◆ WHAT NEEDS TO BE DONE
Pictures are not repeated. Every line from the beginning of the entries through the one with "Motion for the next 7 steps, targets" is restated exactly.

◆ MATERIAL TO PROCESS

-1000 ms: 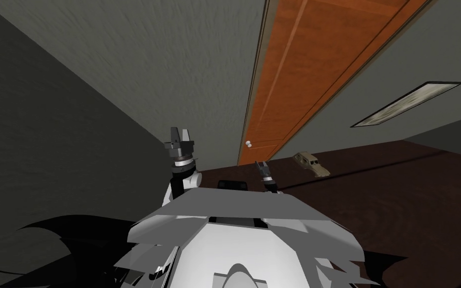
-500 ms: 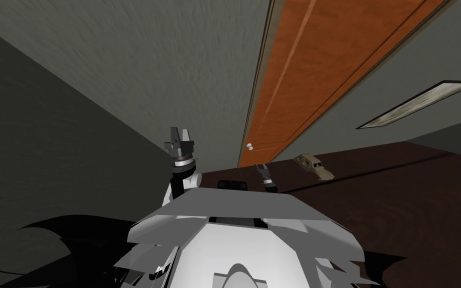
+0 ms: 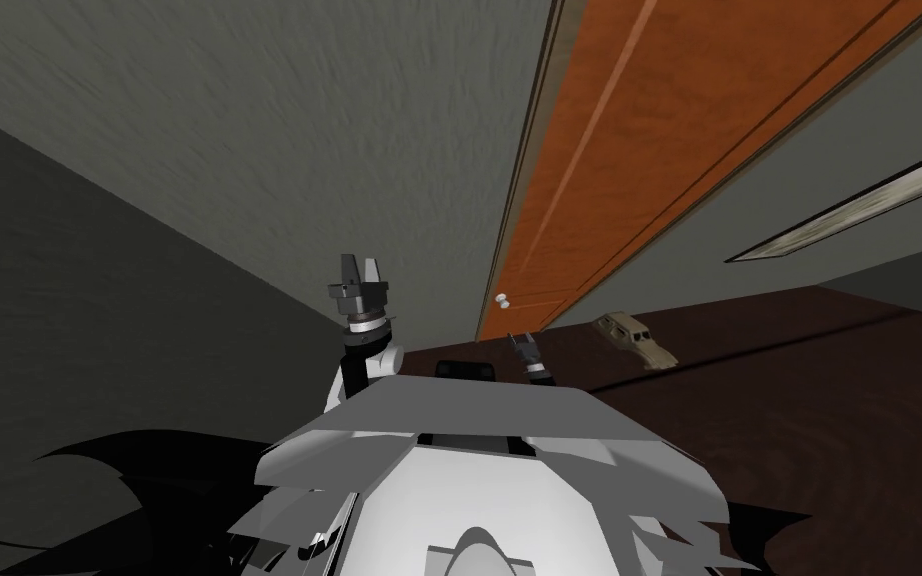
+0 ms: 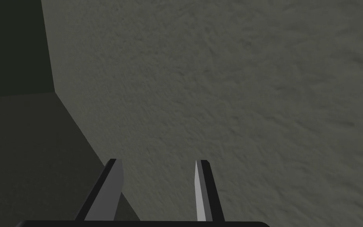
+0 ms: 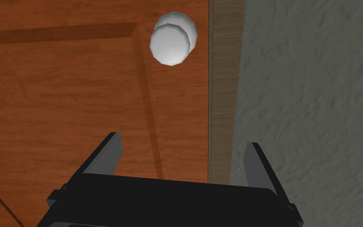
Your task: Pull the door open
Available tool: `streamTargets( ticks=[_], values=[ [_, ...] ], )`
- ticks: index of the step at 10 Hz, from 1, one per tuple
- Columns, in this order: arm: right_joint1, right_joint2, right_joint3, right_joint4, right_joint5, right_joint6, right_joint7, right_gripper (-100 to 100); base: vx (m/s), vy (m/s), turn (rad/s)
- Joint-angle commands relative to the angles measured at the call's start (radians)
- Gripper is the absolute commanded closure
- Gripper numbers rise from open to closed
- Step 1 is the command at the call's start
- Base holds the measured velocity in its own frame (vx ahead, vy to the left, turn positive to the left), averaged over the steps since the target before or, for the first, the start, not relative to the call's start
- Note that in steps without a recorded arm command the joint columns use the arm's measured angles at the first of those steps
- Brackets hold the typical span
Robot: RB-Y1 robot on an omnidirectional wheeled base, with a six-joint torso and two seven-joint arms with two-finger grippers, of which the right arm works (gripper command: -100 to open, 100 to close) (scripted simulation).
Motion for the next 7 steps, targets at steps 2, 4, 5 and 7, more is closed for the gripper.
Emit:
streamTargets(
  ticks=[2,4,5,7],
  values=[
    [-0.002,-0.003,-0.006,0.044,0.019,-0.022,0.049,-100,0.167,-0.020,-0.007],
    [-0.006,-0.006,-0.012,0.081,0.034,-0.038,0.085,-100,0.167,-0.038,-0.015],
    [-0.001,-0.003,-0.009,0.063,0.031,-0.030,0.073,-100,0.071,-0.021,0.001],
    [-0.016,-0.021,-0.034,0.104,0.014,-0.046,0.071,-100,0.020,0.103,0.129]
  ],
)
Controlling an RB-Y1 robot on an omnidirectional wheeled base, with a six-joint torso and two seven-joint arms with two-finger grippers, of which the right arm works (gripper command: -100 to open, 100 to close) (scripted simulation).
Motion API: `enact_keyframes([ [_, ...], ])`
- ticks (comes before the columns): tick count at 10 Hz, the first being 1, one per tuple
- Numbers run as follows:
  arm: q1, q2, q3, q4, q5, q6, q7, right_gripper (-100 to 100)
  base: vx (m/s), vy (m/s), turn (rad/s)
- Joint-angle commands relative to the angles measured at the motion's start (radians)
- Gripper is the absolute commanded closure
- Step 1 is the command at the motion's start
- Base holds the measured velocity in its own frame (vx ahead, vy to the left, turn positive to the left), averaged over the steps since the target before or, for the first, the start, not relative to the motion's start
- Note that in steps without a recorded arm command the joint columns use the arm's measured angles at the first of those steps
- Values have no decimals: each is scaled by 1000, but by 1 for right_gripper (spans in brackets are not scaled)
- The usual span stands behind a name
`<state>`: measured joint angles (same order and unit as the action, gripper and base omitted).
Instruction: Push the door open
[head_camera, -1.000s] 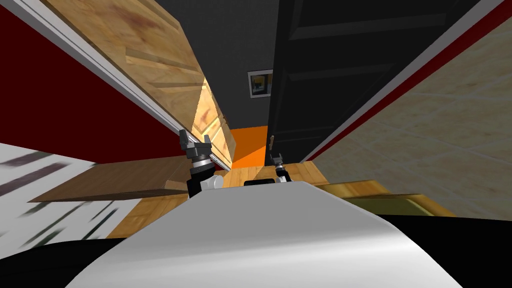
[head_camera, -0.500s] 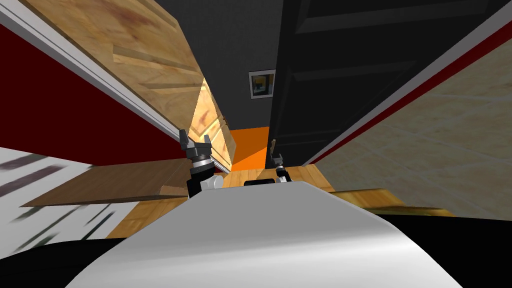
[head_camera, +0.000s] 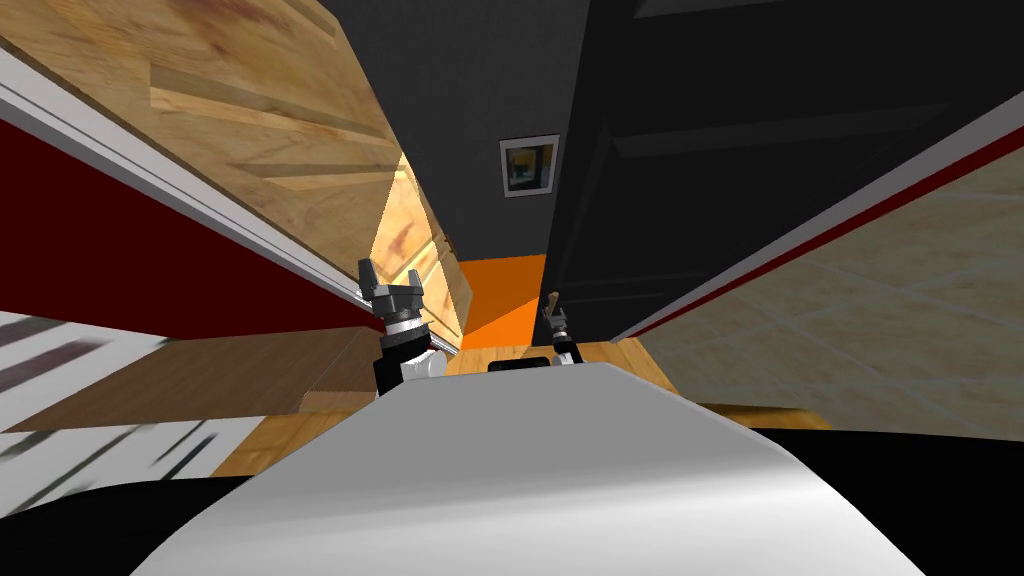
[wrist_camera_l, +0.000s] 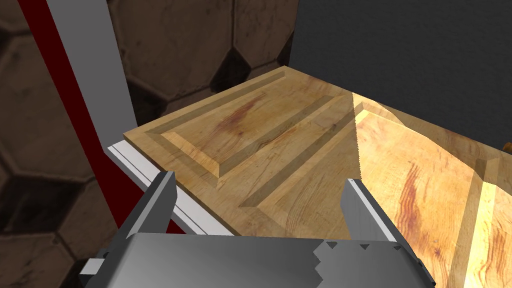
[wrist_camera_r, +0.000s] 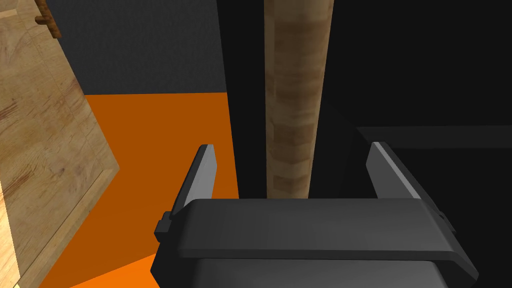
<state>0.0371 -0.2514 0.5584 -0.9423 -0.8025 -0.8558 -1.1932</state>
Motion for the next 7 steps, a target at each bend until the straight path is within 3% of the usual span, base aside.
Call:
enact_keyframes([
  [1, -1, 1, -2, 5, 0, -3, -2, -100, 178, 6, 21],
  [2, 0, 1, -1, 3, 0, -2, -1, -100, 75, 5, 4],
  [3, 0, 1, -1, 3, 0, -2, -1, 100, -8, -2, -3],
  [7, 0, 1, -1, 3, 0, -2, -1, 100, -9, -2, 4],
])
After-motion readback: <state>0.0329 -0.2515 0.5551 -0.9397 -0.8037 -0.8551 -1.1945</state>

◆ EXERCISE RESULT
-1000 ms: 
-500 ms: 
+0 ms: 
+0 ms: 
+0 ms: 
Your task: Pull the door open
Available tool: `streamTargets( ticks=[_], values=[ [_, ...] ], )`
- ticks: index of the step at 10 Hz, from 1, one per tuple
- Columns, in this order: arm: right_joint1, right_joint2, right_joint3, right_joint4, right_joint5, right_joint6, right_joint7, right_gripper (-100 to 100); base: vx (m/s), vy (m/s), turn (rad/s)
- Joint-angle commands relative to the angles measured at the call's start (radians)
- Gripper is the absolute commanded closure
- Gripper numbers rise from open to closed
- Step 1 is the command at the call's start
- Base holds the measured velocity in its own frame (vx ahead, vy to the left, turn positive to the left), averaged over the steps since the target before or, for the first, the start, not relative to the call's start
- Note that in steps without a recorded arm command the joint columns use the arm's measured angles at the first of those steps
- Brackets hold the typical span
Robot: RB-Y1 robot on an omnidirectional wheeled base, with a six-joint torso and two seven-joint arms with two-finger grippers, of which the right arm works (gripper command: -100 to open, 100 to close) (scripted simulation).
Motion for the next 7 steps, targets at steps 2, 4, 5 and 7, more is closed for the gripper.

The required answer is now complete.